## Your task
From the data below, set down exactly the lines between the one holding "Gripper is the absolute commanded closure" and the one holding "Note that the", inclusive, and no others.

## Material provided
──────────────────────────────

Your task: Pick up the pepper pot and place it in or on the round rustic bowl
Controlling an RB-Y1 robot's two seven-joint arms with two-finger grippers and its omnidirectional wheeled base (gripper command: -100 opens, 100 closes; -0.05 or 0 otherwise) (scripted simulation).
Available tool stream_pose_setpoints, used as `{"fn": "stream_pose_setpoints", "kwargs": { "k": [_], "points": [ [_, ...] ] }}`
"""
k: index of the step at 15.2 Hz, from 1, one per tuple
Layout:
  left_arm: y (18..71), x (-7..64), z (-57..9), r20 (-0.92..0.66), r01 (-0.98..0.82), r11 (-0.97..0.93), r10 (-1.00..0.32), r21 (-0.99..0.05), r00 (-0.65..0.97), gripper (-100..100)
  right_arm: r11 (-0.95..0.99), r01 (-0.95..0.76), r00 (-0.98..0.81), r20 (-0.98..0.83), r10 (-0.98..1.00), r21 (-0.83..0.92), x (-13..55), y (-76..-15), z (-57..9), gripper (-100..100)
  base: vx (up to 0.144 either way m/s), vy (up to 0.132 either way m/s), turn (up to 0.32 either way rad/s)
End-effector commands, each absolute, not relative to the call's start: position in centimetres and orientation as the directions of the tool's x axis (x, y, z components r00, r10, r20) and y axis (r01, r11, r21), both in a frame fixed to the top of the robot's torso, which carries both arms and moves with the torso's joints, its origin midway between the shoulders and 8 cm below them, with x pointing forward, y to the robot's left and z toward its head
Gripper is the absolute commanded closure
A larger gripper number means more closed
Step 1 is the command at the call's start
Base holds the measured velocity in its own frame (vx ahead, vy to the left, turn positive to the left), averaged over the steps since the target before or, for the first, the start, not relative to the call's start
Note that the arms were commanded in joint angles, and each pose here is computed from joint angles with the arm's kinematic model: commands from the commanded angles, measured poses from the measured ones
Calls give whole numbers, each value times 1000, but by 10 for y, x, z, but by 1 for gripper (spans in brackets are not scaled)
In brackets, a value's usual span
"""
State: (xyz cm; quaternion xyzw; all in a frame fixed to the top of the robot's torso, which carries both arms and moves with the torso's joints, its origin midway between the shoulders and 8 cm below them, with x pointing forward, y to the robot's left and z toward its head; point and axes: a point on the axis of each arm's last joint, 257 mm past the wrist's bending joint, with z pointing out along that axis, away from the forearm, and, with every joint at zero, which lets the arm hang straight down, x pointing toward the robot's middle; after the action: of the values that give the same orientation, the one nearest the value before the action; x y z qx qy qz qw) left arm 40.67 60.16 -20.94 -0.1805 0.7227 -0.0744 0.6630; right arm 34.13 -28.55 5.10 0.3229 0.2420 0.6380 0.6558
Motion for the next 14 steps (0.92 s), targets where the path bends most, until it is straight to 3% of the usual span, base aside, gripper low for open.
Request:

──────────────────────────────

## Result of this exercise
Gripper is the absolute commanded closure
A larger gripper number means more closed
Step 1 is the command at the call's start
Base holds the measured velocity in its own frame (vx ahead, vy to the left, turn positive to the left), averaged over the steps since the target before or, for the first, the start, not relative to the call's start
Note that the arms were commanded in joint angles, and each pose here is computed from joint angles with the arm's kinematic model: commands from the commanded angles, measured poses from the measured ones

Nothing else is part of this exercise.